*** Extracted information ***

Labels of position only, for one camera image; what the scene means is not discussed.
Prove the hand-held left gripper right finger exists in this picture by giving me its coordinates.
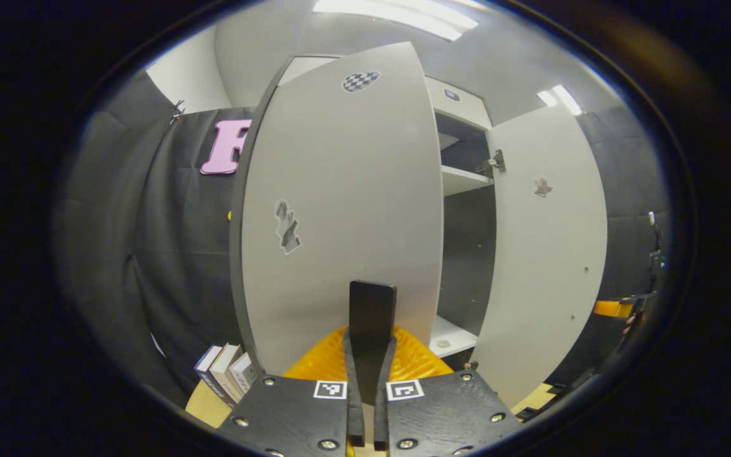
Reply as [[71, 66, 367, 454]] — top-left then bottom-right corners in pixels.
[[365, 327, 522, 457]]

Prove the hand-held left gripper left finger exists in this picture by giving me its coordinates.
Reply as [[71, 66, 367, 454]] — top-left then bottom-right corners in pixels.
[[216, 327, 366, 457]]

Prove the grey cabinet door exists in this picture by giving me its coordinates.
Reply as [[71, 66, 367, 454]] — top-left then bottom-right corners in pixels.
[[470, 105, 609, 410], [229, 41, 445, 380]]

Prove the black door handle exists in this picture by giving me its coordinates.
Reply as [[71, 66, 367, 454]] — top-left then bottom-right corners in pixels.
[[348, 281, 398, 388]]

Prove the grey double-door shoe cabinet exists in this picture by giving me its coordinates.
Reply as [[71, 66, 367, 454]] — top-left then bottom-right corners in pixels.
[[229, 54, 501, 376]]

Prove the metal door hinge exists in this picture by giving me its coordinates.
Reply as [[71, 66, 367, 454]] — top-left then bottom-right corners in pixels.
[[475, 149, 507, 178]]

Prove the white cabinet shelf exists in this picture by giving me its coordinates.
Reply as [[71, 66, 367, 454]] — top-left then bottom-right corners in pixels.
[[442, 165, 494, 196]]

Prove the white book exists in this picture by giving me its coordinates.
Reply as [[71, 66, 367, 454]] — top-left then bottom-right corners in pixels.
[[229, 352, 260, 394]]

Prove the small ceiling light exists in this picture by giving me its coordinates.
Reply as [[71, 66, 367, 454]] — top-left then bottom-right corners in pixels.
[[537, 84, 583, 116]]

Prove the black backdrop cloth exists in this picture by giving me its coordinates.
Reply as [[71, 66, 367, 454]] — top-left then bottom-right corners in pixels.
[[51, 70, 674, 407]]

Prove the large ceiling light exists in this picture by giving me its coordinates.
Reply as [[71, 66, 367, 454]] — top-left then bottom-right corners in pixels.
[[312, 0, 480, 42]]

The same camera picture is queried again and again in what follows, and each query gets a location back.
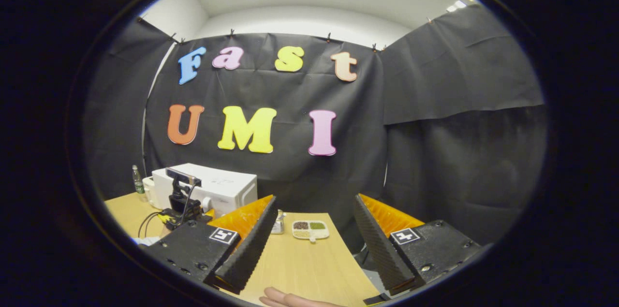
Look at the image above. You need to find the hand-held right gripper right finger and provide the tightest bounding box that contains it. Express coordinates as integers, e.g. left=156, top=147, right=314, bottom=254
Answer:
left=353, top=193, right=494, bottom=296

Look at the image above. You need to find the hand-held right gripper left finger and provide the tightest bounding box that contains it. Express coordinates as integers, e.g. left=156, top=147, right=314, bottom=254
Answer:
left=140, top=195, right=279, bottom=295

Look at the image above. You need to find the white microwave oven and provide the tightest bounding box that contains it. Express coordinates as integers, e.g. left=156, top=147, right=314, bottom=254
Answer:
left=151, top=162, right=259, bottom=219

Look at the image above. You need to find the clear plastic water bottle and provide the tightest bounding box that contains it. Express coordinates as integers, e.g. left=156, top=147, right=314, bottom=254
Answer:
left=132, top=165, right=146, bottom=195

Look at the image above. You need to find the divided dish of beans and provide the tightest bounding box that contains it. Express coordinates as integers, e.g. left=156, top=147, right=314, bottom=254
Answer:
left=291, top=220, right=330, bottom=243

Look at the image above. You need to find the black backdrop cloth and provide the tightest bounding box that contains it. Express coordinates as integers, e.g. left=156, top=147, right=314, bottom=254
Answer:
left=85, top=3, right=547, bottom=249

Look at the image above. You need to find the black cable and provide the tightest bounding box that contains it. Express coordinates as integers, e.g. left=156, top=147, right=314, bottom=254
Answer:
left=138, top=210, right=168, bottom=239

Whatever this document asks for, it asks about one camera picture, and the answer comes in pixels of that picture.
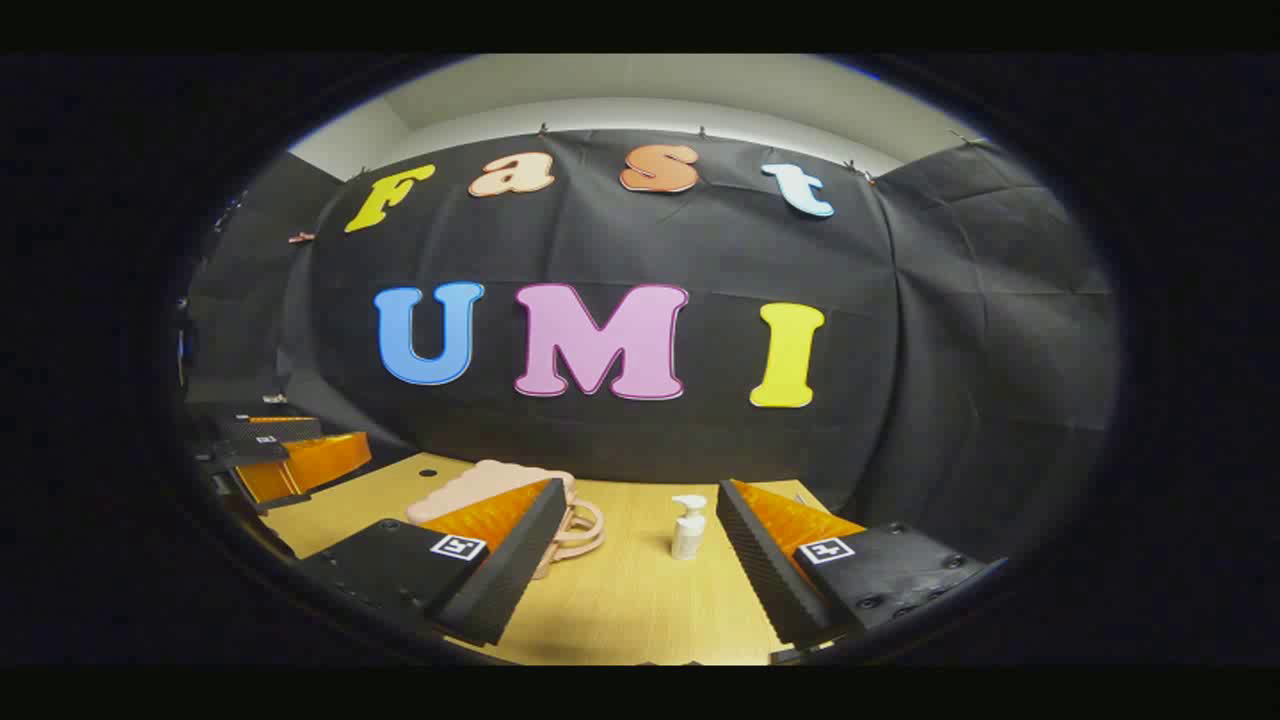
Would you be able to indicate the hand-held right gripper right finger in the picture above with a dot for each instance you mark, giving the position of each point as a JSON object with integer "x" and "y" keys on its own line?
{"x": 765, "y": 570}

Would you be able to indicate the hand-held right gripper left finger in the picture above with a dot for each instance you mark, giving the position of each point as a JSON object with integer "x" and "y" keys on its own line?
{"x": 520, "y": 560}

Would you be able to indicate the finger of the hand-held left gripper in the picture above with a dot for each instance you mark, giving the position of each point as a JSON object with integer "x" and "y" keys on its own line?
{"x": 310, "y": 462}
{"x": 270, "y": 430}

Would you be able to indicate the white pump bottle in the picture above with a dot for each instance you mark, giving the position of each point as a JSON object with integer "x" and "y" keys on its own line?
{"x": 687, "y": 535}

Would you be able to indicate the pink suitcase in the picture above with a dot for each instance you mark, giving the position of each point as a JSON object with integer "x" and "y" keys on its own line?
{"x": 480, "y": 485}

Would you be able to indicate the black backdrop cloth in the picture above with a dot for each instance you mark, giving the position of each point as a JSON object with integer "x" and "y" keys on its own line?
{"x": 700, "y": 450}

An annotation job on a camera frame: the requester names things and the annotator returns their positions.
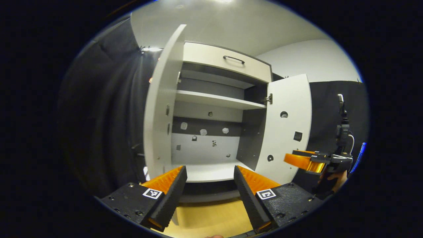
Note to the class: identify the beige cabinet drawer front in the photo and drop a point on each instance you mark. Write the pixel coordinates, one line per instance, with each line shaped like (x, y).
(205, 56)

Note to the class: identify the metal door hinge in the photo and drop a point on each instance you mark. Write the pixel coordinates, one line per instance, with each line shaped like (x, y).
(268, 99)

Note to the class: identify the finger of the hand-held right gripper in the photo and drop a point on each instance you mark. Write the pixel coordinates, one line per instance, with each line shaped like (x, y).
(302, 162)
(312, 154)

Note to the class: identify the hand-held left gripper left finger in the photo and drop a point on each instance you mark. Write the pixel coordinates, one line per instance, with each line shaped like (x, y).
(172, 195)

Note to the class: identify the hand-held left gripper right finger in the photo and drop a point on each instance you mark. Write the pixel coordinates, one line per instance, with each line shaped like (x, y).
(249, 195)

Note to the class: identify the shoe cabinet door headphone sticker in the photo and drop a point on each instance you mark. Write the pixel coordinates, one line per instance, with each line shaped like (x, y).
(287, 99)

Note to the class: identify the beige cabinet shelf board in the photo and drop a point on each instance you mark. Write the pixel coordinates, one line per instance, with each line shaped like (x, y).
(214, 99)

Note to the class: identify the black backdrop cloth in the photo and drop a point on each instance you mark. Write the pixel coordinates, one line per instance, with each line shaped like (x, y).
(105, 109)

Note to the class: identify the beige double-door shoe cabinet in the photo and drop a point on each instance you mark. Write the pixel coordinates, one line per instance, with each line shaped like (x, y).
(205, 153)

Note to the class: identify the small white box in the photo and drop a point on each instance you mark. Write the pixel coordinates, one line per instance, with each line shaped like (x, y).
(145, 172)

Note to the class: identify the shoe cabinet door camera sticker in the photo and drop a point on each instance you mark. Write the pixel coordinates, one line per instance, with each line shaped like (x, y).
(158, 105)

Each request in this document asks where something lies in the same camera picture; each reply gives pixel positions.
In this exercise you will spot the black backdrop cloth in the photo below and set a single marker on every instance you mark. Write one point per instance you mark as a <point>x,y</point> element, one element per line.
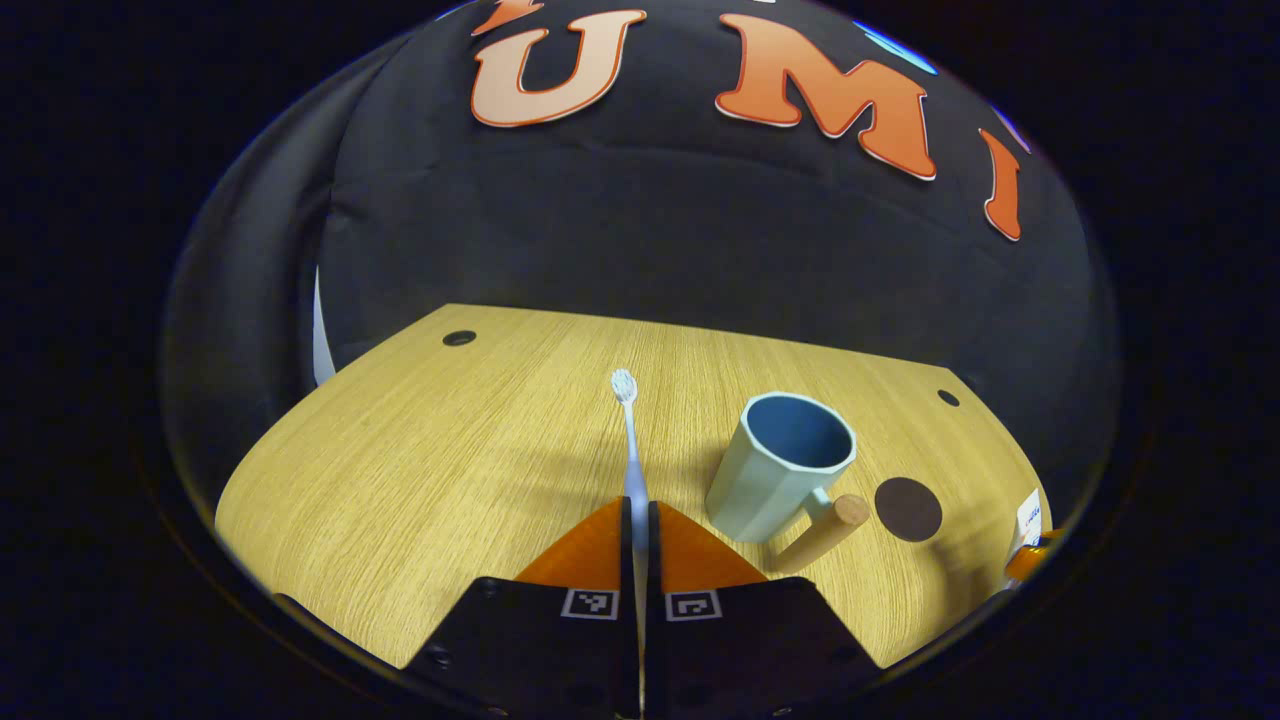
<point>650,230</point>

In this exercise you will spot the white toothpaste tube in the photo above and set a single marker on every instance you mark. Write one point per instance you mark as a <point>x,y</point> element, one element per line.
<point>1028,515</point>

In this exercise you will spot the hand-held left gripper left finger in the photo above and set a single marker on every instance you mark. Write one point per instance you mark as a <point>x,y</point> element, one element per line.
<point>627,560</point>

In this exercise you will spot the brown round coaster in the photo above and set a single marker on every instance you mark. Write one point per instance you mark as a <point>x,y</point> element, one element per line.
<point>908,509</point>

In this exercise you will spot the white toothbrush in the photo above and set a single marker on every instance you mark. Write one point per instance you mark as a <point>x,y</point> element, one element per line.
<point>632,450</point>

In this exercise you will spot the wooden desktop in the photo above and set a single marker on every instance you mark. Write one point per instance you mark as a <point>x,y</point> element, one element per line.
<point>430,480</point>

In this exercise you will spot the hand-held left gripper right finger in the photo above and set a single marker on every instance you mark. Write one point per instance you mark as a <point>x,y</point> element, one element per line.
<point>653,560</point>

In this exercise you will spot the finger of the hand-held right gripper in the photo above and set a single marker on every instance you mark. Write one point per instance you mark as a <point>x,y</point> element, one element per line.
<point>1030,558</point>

*** End of Extracted information ***
*** Extracted information ***

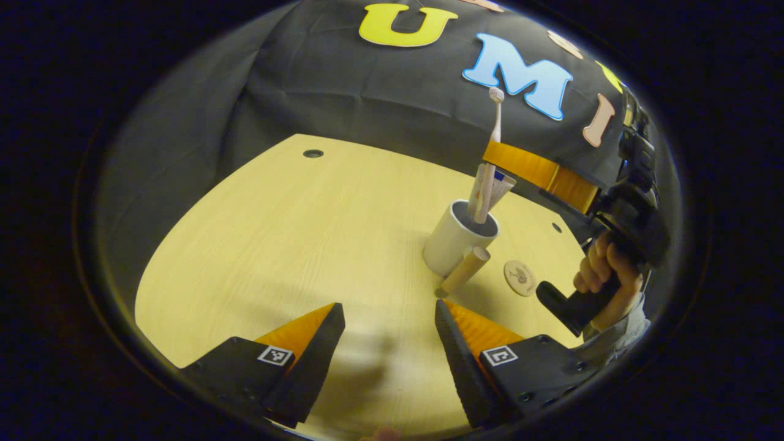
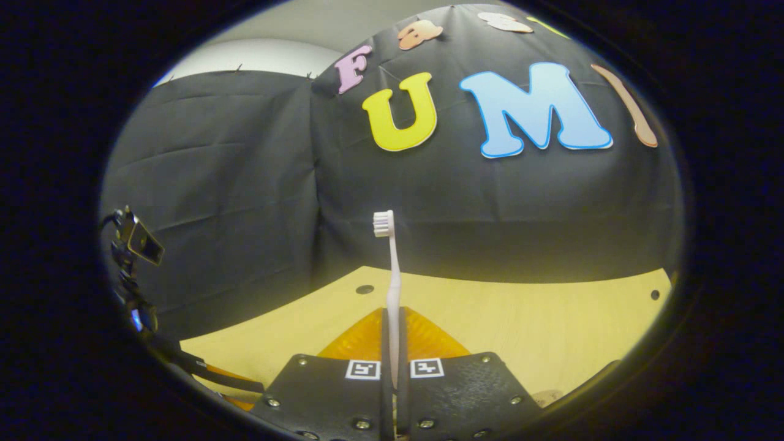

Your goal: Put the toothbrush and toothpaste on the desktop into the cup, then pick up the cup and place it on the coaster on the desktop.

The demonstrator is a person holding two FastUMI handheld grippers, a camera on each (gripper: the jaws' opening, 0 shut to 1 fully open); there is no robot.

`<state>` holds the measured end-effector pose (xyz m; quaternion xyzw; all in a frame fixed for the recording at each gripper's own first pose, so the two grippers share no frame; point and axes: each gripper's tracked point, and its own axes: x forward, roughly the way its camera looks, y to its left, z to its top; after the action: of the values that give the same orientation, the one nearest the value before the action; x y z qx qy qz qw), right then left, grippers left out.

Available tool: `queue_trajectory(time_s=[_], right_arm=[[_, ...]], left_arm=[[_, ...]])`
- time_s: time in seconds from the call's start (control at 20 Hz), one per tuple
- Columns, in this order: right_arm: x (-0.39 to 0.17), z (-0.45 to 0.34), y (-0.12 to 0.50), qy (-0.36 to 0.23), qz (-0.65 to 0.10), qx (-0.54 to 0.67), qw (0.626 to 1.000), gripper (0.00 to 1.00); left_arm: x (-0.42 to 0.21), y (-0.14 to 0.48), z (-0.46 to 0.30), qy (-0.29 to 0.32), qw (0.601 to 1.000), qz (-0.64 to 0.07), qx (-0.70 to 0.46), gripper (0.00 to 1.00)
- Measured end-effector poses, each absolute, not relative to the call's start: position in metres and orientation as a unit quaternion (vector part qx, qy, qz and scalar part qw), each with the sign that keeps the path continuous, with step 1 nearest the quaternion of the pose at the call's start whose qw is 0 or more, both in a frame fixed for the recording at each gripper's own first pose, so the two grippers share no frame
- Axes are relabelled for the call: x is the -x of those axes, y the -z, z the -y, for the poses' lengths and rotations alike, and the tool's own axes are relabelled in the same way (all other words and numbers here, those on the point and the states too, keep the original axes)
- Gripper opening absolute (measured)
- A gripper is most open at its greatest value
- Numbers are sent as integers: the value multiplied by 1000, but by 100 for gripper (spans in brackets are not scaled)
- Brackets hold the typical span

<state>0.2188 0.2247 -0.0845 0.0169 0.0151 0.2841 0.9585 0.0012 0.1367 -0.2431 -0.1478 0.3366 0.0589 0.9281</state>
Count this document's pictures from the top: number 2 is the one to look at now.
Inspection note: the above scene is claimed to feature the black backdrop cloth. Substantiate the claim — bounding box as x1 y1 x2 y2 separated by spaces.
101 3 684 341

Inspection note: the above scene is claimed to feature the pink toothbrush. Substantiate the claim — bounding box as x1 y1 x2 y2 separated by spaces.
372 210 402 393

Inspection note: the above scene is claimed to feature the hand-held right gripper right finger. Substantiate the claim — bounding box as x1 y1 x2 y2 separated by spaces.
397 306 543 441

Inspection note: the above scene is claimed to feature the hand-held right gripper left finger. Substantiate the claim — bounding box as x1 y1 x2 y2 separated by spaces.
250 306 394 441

*** End of Extracted information ***

- _How to complete this task_
Reproduce exactly, with no pictures, the lines above from the one holding "Labels of position" to the one holding "Prove the hand-held left gripper left", inclusive.

- _Completed exercise_
Labels of position only, for one camera image; what the scene means is not discussed.
Prove the hand-held left gripper right finger exists in this picture by giving me its coordinates.
Reply as [[71, 66, 367, 454]] — top-left then bottom-right corners in pixels.
[[365, 327, 522, 457]]

Prove the hand-held left gripper left finger exists in this picture by giving me its coordinates.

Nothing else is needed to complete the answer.